• What this task involves:
Print the data that follows word for word, leaving out any picture.

• Source data:
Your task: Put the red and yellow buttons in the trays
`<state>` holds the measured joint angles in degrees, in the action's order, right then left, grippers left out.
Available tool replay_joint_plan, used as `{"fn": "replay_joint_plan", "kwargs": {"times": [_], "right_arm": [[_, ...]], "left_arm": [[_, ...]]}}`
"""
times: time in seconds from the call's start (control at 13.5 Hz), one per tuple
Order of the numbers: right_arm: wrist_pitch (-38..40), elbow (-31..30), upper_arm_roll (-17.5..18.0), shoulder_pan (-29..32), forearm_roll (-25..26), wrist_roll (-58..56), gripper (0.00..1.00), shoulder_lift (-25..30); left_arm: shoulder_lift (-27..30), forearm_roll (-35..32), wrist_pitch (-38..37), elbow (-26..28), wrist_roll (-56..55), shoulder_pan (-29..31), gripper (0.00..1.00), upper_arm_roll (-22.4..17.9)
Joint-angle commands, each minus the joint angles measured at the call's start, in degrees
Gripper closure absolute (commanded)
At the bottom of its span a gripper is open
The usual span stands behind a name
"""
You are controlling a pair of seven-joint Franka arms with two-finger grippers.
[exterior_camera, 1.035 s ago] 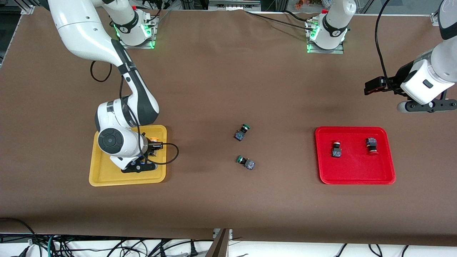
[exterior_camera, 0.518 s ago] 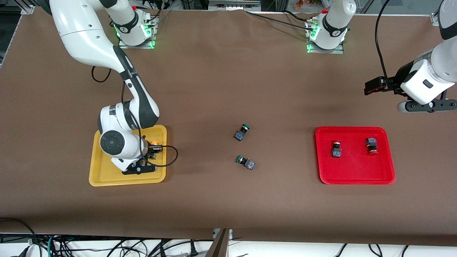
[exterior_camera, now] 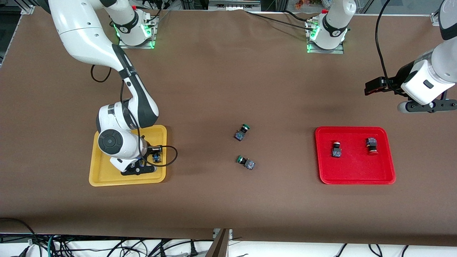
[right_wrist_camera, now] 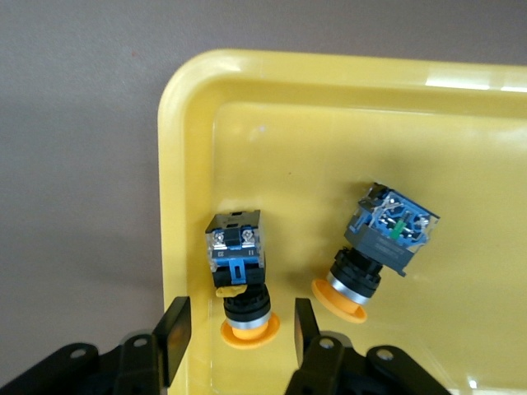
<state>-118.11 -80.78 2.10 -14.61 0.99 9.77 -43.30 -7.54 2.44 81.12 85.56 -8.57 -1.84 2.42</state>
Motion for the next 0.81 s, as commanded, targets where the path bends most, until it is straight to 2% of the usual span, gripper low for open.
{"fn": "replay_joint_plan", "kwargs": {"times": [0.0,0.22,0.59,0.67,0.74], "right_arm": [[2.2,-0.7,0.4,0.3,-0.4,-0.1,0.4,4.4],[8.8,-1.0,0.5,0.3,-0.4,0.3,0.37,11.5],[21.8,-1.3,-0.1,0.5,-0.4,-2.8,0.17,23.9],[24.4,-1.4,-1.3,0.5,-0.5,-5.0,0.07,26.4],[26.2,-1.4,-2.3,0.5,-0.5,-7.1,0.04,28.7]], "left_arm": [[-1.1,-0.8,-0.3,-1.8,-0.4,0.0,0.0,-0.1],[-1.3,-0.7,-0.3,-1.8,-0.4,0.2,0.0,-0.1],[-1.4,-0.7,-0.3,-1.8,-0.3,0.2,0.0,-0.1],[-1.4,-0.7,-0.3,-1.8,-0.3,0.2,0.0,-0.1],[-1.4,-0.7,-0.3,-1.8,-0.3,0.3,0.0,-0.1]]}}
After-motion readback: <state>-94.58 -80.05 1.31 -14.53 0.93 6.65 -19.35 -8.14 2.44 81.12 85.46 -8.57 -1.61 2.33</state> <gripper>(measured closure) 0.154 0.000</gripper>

• Solution to this exercise:
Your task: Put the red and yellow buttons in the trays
`<state>` holds the measured joint angles in degrees, in the action's order, right then left, grippers left out.
Available tool replay_joint_plan, used as `{"fn": "replay_joint_plan", "kwargs": {"times": [_], "right_arm": [[_, ...]], "left_arm": [[_, ...]]}}`
"""
times: time in seconds from the call's start (control at 13.5 Hz), one per tuple
Order of the numbers: right_arm: wrist_pitch (-38..40), elbow (-31..30), upper_arm_roll (-17.5..18.0), shoulder_pan (-29..32), forearm_roll (-25..26), wrist_roll (-58..56), gripper (0.00..1.00), shoulder_lift (-25..30); left_arm: shoulder_lift (-27..30), forearm_roll (-35..32), wrist_pitch (-38..37), elbow (-26..28), wrist_roll (-56..55), shoulder_pan (-29..31), gripper (0.00..1.00), upper_arm_roll (-22.4..17.9)
Joint-angle commands, each minus the joint angles measured at the call's start, in degrees
Gripper closure absolute (commanded)
At the bottom of its span a gripper is open
The usual span stands behind a name
"""
You are controlling a pair of seven-joint Franka arms with two-finger grippers.
[exterior_camera, 1.035 s ago] 
[exterior_camera, 0.518 s ago] 
[exterior_camera, now] 
[right_wrist_camera, now] 
<state>-118.11 -80.78 2.10 -14.61 0.99 9.77 -43.30 -7.54 2.44 81.12 85.56 -8.57 -1.84 2.42</state>
Motion for the next 0.81 s, as commanded, targets where the path bends most, until it is straight to 2% of the usual span, gripper low for open.
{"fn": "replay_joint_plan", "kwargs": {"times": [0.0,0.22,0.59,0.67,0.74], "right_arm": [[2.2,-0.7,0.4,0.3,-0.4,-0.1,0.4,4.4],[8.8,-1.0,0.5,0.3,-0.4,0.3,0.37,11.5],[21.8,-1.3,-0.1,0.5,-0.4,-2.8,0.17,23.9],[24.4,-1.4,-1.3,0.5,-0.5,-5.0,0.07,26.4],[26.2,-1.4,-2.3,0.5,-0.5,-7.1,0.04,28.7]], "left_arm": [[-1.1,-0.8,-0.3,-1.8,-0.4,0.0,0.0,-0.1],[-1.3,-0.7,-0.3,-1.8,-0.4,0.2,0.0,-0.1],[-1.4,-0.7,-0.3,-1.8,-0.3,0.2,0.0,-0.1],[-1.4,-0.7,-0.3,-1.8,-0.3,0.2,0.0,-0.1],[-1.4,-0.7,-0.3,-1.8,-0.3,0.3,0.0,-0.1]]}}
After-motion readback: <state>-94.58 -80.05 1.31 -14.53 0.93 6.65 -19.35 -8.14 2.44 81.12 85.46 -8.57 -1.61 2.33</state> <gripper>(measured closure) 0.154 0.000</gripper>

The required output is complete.